Problem details: The whole listing is to be reproduced exactly as given.

── Available records ──

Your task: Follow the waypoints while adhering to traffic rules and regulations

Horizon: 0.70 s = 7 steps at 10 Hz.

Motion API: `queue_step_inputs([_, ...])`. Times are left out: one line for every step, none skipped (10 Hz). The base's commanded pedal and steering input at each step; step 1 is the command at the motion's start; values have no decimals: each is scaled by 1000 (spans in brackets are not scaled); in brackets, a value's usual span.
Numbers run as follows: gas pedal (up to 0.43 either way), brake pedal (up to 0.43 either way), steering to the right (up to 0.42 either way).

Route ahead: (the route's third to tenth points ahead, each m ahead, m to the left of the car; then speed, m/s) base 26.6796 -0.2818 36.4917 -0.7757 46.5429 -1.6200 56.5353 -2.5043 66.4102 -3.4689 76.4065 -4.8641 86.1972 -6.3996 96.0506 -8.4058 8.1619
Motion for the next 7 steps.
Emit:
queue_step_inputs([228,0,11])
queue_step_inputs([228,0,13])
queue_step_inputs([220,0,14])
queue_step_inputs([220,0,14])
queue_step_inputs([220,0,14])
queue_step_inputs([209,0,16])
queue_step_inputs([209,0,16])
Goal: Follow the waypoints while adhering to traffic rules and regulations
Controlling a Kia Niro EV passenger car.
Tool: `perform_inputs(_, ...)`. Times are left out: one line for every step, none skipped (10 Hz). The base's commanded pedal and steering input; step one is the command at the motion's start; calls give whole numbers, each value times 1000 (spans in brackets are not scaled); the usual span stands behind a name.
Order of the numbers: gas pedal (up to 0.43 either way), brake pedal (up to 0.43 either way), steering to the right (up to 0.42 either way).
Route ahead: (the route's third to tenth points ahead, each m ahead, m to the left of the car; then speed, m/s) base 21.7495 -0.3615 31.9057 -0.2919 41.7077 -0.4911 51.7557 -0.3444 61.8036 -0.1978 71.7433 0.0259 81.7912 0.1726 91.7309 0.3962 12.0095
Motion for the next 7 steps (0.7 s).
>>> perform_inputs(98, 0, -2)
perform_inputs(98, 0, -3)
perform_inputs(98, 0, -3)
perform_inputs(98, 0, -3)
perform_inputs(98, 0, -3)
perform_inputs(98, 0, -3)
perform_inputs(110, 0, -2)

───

Reply:
Your task: Follow the waypoints while adhering to traffic rules and regulations

Horizon: 0.70 s = 7 steps at 10 Hz.

Motion API: `queue_step_inputs([_, ...])`. Times are left out: one line for every step, none skipped (10 Hz). The base's commanded pedal and steering input at each step; step 1 is the command at the motion's start; values have no decimals: each is scaled by 1000 (spans in brackets are not scaled); in brackets, a value's usual span.
Numbers run as follows: gas pedal (up to 0.43 either way), brake pedal (up to 0.43 either way), steering to the right (up to 0.42 either way).

Route ahead: (the route's third to tenth points ahead, each m ahead, m to the left of the car; then speed, m/s) base 26.6796 -0.2818 36.4917 -0.7757 46.5429 -1.6200 56.5353 -2.5043 66.4102 -3.4689 76.4065 -4.8641 86.1972 -6.3996 96.0506 -8.4058 8.1619
Motion for the next 7 steps.
Emit:
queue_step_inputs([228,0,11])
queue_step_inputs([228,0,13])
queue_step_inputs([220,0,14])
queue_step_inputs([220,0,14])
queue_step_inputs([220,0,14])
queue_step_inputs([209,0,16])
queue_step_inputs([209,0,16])
Goal: Follow the waypoints while adhering to traffic rules and regulations
Controlling a Kia Niro EV passenger car.
Tool: `perform_inputs(_, ...)`. Times are left out: one line for every step, none skipped (10 Hz). The base's commanded pedal and steering input; step one is the command at the motion's start; calls give whole numbers, each value times 1000 (spans in brackets are not scaled); the usual span stands behind a name.
Order of the numbers: gas pedal (up to 0.43 either way), brake pedal (up to 0.43 either way), steering to the right (up to 0.42 either way).
Route ahead: (the route's third to tenth points ahead, each m ahead, m to the left of the car; then speed, m/s) base 21.7495 -0.3615 31.9057 -0.2919 41.7077 -0.4911 51.7557 -0.3444 61.8036 -0.1978 71.7433 0.0259 81.7912 0.1726 91.7309 0.3962 12.0095
Motion for the next 7 steps (0.7 s).
>>> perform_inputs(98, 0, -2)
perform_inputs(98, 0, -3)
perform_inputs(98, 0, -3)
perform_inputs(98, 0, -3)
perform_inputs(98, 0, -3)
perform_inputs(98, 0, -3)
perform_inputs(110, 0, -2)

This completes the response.